• [Work task] Find every line in the data that contains the word "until". Return each of those lines.

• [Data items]
▬▬▬▬▬▬▬▬▬▬

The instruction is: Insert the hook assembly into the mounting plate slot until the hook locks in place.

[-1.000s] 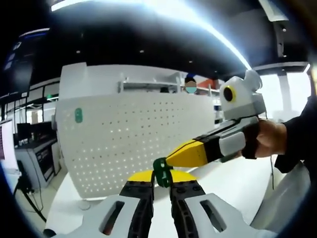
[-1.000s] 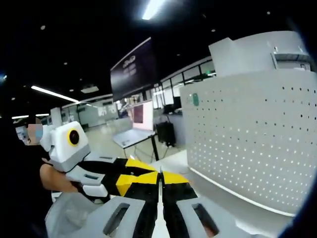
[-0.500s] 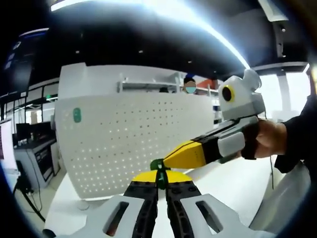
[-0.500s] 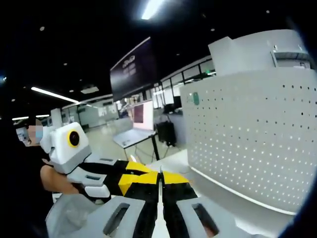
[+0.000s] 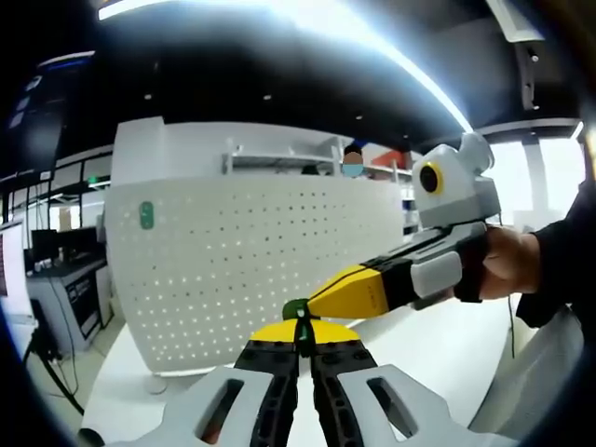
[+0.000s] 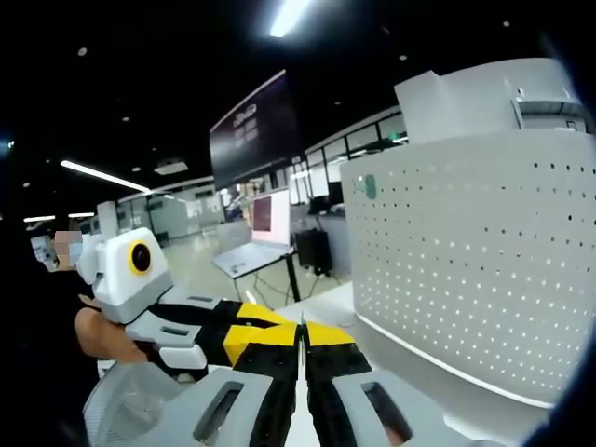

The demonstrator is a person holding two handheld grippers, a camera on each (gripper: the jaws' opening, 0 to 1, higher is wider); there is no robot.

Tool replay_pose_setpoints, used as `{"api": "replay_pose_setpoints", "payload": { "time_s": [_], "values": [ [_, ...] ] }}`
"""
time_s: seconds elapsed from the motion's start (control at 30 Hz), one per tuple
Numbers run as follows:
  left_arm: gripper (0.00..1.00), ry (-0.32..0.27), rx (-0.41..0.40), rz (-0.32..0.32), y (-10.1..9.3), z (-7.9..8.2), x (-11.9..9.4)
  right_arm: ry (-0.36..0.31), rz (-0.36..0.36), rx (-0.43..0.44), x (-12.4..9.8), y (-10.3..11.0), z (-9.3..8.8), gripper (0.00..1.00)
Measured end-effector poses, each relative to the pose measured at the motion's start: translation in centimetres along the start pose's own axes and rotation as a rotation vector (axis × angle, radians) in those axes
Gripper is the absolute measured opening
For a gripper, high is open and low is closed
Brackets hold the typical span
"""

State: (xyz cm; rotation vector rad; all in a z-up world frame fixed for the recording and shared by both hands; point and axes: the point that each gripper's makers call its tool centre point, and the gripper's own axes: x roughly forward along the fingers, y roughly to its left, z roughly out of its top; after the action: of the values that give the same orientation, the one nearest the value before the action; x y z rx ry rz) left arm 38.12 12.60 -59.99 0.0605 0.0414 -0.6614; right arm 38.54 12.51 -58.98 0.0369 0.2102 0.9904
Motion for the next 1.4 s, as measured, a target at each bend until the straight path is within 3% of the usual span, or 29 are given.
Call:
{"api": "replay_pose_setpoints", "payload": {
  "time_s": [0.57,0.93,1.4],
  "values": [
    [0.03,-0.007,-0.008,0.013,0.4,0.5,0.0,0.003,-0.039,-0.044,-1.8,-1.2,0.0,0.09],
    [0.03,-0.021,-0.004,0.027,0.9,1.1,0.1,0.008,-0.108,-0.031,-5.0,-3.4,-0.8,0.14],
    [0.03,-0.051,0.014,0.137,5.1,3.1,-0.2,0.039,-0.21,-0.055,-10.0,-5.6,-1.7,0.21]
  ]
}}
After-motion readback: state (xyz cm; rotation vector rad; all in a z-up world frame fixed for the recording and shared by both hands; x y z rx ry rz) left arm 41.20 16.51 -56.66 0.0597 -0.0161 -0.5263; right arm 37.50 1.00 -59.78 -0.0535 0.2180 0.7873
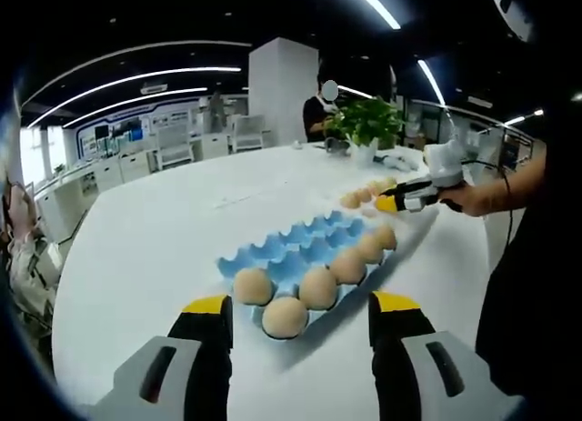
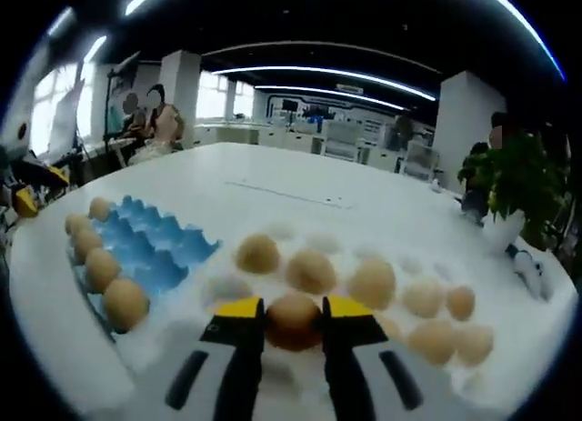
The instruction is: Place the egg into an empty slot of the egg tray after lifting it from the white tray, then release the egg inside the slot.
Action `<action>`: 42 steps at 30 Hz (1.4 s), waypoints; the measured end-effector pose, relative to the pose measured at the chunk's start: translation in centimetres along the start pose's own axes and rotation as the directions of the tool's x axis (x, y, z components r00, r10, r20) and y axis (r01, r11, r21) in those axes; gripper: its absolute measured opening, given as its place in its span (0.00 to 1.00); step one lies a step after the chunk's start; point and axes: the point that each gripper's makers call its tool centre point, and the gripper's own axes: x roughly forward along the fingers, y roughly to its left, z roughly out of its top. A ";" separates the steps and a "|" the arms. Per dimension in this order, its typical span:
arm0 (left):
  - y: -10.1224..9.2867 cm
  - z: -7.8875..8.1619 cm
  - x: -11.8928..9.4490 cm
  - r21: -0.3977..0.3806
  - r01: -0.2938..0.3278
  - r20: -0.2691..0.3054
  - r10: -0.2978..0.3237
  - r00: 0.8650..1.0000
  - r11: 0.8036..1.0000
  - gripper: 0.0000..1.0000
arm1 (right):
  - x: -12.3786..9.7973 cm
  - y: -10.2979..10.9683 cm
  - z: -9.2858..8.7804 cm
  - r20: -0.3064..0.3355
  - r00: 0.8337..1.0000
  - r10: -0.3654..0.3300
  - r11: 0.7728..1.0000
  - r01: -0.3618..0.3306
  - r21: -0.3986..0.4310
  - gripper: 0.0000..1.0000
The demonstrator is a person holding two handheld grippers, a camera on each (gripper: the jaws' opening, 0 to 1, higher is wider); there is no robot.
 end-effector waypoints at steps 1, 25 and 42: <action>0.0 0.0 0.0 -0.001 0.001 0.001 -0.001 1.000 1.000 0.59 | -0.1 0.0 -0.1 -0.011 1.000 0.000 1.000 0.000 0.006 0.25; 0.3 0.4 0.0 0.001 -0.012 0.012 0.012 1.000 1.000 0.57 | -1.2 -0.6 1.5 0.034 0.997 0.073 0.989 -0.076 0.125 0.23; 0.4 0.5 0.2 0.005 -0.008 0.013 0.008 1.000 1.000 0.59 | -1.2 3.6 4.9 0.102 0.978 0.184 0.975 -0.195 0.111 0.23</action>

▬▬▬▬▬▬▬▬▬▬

• [Expected output]
The instruction is: Insert the hook assembly into the mounting plate slot until the hook locks in place.
Motion for the next 1.4 s, as measured, a target at each bend until the straight path is within 3% of the usual span, or 29 are given.

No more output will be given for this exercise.